Among the lines of the data, copy those that hold "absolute".
--- Supplied information Enclosed Below ---
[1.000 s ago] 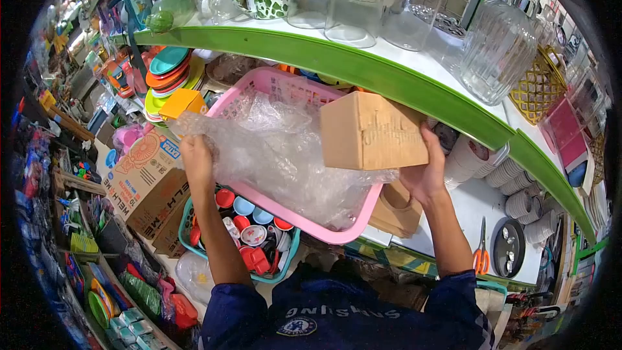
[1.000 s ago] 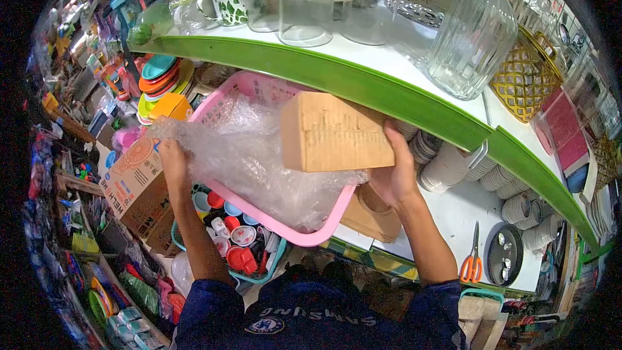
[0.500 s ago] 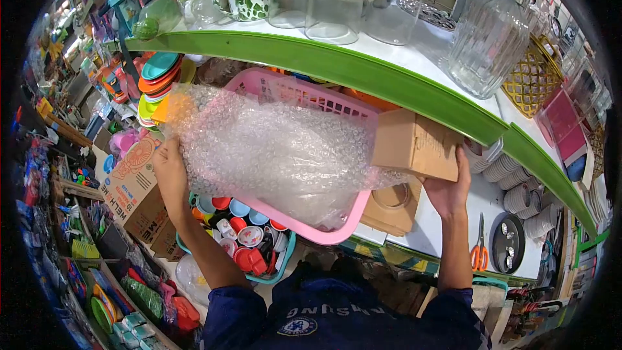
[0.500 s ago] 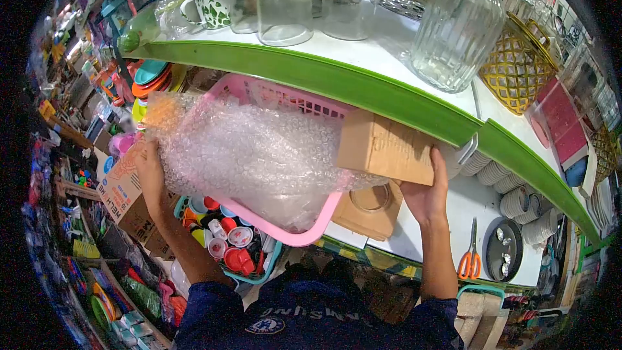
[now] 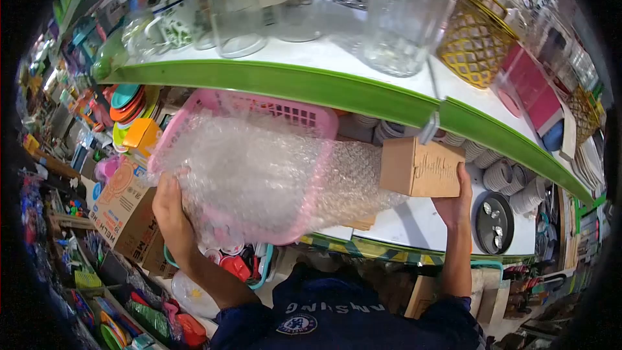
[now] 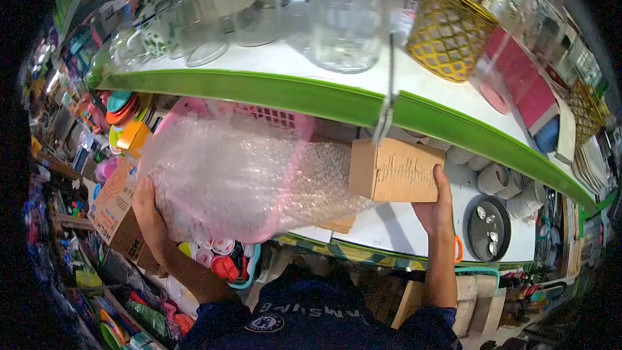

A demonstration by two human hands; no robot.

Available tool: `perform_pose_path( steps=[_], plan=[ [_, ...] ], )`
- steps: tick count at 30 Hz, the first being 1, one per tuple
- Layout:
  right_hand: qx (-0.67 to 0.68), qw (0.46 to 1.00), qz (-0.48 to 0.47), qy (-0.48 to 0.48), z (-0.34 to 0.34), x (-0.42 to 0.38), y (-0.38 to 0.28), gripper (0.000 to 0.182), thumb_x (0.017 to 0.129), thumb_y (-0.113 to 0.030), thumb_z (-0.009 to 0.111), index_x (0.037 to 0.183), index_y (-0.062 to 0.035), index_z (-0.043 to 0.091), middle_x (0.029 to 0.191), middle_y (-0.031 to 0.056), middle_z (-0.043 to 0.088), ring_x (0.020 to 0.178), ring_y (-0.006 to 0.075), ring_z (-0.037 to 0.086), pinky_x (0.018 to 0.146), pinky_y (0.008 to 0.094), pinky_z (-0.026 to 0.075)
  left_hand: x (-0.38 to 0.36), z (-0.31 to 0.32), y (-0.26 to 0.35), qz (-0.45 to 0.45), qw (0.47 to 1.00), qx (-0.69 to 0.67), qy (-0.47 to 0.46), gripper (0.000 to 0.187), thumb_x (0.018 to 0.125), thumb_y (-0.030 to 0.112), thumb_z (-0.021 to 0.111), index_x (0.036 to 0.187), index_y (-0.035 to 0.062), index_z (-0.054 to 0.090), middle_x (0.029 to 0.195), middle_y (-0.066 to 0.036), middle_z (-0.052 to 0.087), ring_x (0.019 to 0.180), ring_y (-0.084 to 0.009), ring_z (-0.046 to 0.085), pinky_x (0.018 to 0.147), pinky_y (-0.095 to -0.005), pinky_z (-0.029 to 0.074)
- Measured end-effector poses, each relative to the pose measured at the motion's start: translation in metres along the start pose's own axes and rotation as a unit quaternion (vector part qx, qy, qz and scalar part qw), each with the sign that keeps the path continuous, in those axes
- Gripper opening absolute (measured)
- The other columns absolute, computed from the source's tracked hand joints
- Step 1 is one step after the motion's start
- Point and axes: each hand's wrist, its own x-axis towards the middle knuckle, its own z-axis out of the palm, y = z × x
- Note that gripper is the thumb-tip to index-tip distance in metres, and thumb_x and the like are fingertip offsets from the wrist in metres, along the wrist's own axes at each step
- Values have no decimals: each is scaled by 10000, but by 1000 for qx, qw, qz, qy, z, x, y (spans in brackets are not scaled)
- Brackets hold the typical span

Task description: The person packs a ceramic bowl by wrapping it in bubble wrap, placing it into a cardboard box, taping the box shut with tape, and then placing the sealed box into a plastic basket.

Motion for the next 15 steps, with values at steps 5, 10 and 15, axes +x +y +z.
perform_pose_path(
  steps=[5,10,15],
  plan=[
    [-71,997,-31,27,-57,-21,-27,555,985,-448,491,1378,-56,479,1355,86,565,1249,216,533,1062,388,393,-77,47,15,-106,980,-153,68,247,983,158,484,1106,-32,581,964,-62,588,912,-133,530,821,-258,423],
    [-92,990,-55,90,-99,-43,-69,525,986,-402,505,1370,-44,481,1352,90,562,1254,216,522,1072,383,376,-147,102,16,-161,954,-242,79,304,981,200,486,1183,-19,543,1067,-87,581,973,-175,554,843,-300,448],
    [-138,976,-92,142,-164,-28,-97,557,998,-386,495,1427,-40,416,1404,82,503,1297,189,468,1109,371,320,-217,153,4,-252,914,-311,-68,315,980,281,510,1168,30,543,1087,-48,550,1001,-167,521,865,-365,434]
  ],
)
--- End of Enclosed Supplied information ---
### Problem solution
- Gripper opening absolute (measured)
- The other columns absolute, computed from the source's tracked hand joints

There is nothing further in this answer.